→ **Work task**
Somewhere below are a line with "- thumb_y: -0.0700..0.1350" and a later line with "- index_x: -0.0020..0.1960". Output exactly those lines and all lines between them.

# # #

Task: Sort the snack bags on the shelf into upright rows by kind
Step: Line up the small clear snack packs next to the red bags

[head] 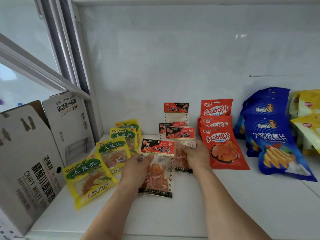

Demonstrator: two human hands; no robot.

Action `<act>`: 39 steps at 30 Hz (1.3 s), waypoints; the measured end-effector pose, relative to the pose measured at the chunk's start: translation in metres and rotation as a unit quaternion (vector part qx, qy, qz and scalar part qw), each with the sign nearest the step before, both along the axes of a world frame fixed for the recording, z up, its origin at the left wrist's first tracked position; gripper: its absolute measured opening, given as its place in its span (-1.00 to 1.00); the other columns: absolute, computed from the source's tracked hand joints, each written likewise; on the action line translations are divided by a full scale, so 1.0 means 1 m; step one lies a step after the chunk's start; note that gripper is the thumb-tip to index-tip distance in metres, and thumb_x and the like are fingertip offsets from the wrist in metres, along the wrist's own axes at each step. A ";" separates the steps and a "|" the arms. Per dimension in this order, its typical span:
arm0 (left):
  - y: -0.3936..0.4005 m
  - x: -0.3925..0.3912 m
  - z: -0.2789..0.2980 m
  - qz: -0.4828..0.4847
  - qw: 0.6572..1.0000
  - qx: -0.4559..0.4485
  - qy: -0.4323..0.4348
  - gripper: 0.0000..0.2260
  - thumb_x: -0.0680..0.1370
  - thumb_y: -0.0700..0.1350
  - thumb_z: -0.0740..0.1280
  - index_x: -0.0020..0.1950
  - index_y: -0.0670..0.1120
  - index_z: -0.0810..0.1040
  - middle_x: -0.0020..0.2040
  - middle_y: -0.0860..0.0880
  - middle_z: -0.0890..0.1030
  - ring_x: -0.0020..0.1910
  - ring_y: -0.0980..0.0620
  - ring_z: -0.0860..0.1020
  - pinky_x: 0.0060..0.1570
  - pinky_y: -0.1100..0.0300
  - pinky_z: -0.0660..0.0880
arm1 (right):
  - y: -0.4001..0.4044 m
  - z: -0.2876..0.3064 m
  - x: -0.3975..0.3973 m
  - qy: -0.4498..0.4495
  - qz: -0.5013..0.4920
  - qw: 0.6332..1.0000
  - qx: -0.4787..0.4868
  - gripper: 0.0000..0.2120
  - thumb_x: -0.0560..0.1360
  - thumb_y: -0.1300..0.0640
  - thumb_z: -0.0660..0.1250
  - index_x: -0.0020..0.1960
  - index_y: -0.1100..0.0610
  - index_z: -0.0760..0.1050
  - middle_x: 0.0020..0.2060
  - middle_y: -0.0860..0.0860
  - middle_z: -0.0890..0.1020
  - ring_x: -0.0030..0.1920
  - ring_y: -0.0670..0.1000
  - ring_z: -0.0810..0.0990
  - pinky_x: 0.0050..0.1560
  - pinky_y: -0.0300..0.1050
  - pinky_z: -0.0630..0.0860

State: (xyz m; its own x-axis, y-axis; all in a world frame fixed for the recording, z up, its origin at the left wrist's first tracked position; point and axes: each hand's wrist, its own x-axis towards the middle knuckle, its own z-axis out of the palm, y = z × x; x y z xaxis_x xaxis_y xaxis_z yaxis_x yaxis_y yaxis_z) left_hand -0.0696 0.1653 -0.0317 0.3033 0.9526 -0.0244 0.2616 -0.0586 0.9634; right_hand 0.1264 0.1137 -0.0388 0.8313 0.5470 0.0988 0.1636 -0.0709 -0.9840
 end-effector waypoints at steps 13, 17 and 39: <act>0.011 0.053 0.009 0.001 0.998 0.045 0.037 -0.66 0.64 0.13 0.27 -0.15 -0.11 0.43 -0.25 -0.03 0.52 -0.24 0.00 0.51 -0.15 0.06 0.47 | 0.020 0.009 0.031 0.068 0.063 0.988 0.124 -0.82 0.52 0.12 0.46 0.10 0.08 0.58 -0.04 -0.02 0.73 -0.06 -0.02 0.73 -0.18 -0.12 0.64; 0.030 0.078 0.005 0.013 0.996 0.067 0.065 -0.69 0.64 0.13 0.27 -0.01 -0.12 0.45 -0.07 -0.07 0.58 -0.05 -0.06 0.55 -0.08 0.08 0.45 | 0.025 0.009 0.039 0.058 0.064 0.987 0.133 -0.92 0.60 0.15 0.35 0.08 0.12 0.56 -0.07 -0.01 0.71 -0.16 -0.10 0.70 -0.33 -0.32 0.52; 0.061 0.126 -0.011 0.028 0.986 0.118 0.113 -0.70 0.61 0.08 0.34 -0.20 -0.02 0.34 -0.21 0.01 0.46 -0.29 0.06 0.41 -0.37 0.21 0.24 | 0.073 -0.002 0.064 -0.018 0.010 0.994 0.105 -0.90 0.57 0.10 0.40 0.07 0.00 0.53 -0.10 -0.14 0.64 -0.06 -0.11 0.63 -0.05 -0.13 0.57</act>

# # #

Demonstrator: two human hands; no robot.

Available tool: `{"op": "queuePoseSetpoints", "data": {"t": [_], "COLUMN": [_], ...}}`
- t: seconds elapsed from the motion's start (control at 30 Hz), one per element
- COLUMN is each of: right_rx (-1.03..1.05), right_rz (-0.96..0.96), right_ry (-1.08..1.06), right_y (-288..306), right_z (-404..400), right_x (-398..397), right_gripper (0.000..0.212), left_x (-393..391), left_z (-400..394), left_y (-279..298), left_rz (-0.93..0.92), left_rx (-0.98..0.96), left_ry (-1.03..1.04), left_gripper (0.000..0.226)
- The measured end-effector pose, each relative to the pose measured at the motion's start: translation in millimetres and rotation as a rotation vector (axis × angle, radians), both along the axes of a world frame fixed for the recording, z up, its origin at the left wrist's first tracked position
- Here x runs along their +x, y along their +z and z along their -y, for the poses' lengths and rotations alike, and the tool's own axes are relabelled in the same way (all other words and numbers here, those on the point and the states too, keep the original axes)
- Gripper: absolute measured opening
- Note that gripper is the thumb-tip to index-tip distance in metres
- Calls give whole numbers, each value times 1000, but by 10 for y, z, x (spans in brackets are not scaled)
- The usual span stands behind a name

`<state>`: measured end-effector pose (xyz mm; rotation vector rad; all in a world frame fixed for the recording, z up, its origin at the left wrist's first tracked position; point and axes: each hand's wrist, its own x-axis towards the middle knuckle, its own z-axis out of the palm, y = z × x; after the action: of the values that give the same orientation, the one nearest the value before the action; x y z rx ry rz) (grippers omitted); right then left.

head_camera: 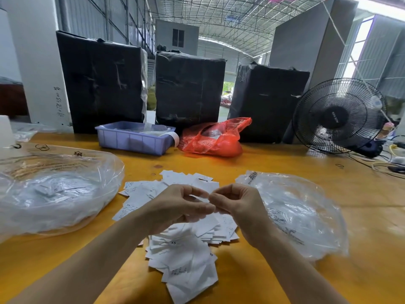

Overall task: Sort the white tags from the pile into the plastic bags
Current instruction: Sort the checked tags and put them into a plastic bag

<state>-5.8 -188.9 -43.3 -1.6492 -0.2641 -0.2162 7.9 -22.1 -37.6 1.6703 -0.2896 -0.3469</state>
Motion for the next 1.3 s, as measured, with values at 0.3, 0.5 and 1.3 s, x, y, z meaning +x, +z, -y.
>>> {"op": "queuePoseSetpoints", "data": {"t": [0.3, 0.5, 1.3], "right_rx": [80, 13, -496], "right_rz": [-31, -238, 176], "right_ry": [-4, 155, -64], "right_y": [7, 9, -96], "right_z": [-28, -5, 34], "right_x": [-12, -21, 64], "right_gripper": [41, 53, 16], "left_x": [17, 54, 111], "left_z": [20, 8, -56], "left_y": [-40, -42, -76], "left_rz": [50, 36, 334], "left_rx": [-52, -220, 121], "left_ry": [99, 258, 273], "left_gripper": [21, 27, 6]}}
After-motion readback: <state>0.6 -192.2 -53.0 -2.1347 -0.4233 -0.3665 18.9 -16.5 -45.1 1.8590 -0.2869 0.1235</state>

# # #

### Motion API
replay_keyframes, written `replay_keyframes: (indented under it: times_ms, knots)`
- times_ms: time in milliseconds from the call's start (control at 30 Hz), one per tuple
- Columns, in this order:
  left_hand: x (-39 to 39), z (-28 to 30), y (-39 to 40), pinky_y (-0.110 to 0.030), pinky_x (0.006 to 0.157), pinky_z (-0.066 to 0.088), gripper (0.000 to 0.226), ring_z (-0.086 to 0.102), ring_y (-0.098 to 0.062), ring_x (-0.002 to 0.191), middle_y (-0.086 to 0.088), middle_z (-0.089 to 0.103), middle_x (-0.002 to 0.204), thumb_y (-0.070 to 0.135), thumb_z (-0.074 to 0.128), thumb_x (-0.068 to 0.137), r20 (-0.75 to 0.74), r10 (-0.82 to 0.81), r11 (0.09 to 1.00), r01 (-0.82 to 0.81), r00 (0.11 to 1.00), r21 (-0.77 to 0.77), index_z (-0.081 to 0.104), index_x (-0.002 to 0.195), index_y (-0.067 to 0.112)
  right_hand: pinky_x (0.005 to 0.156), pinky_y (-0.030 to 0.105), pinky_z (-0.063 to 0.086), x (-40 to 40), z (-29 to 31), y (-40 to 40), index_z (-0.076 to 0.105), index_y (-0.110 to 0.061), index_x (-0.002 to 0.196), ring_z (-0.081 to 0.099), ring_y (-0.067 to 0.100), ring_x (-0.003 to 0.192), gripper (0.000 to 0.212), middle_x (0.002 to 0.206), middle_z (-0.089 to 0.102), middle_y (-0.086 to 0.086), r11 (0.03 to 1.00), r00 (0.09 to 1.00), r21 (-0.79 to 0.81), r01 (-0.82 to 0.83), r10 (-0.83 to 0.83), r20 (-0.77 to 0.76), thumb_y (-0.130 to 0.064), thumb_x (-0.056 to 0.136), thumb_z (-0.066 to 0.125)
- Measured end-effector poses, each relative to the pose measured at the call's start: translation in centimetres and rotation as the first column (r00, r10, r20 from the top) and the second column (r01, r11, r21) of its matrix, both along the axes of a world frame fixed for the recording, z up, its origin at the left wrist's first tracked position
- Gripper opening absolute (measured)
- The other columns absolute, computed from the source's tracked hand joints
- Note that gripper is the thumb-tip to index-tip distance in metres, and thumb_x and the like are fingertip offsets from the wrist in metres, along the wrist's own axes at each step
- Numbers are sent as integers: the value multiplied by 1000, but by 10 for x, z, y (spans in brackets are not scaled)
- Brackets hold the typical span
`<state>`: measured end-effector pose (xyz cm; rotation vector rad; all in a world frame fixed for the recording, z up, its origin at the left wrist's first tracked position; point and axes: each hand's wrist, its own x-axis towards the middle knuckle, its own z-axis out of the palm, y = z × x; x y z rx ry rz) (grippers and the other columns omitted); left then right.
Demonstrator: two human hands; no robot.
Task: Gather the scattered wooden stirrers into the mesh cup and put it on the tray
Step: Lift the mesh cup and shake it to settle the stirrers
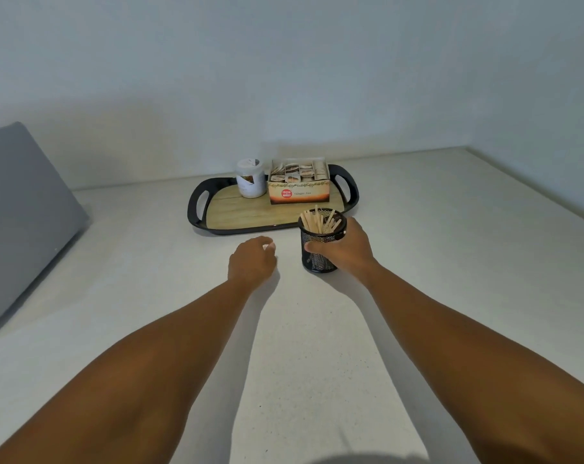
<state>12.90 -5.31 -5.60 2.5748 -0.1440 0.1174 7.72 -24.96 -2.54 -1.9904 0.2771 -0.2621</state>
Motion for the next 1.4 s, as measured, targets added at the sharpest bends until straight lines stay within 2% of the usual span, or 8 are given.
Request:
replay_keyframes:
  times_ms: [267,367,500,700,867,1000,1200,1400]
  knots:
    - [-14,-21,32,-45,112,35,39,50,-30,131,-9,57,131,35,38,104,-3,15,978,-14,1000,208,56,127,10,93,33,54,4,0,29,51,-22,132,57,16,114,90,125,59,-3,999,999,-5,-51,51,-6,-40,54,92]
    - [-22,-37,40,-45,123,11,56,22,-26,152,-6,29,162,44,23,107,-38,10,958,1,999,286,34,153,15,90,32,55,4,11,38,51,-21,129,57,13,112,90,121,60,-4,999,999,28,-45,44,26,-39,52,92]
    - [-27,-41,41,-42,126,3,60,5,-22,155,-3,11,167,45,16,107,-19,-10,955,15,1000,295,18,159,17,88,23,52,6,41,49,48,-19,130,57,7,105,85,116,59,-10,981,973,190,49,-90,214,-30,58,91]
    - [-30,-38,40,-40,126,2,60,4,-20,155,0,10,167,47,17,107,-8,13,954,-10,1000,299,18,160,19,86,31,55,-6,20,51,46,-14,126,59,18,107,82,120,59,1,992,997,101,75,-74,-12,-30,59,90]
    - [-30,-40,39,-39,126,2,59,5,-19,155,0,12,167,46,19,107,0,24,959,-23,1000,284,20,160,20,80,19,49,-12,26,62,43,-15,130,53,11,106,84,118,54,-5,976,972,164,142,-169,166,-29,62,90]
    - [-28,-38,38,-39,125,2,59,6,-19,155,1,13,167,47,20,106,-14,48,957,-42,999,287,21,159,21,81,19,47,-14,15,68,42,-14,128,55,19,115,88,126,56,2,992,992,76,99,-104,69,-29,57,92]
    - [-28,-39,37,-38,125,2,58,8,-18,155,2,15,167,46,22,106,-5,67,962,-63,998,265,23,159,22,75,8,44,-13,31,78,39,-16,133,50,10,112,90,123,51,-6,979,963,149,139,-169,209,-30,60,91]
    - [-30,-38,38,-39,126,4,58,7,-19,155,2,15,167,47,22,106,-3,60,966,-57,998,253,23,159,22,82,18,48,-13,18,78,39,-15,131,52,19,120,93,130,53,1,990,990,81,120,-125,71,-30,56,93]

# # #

→ **Finished exercise**
  - thumb_y: -0.0700..0.1350
  - thumb_z: -0.0740..0.1280
  - index_x: -0.0020..0.1950
  - index_y: -0.0670..0.1120
  - index_z: -0.0810..0.1040
  - middle_x: -0.0020..0.2040
  - middle_y: -0.0860..0.0880
  - middle_z: -0.0890..0.1030
  - ring_x: -0.0020..0.1910
  - ring_y: -0.0980..0.0620
  - ring_z: -0.0860..0.1020
  - pinky_x: 0.0060..0.1570
  - pinky_y: -0.1100..0.0300
  - pinky_z: -0.0660..0.0880
arm1 (right):
  - y: -0.4001..0.4044 m
  - z: -0.2876..0.3064 m
  - x: -0.3975..0.3973 m
  - qy: -0.4498..0.4495
  - qz: -0.5013..0.4920
  - qw: 0.6332..1.0000
  - qx: -0.4787..0.4868
  - gripper: 0.0000..0.2120
  - thumb_x: -0.0560..0.1360
  - thumb_y: -0.1300..0.0640
  - thumb_z: -0.0660..0.1250
  - index_x: -0.0020..0.1960

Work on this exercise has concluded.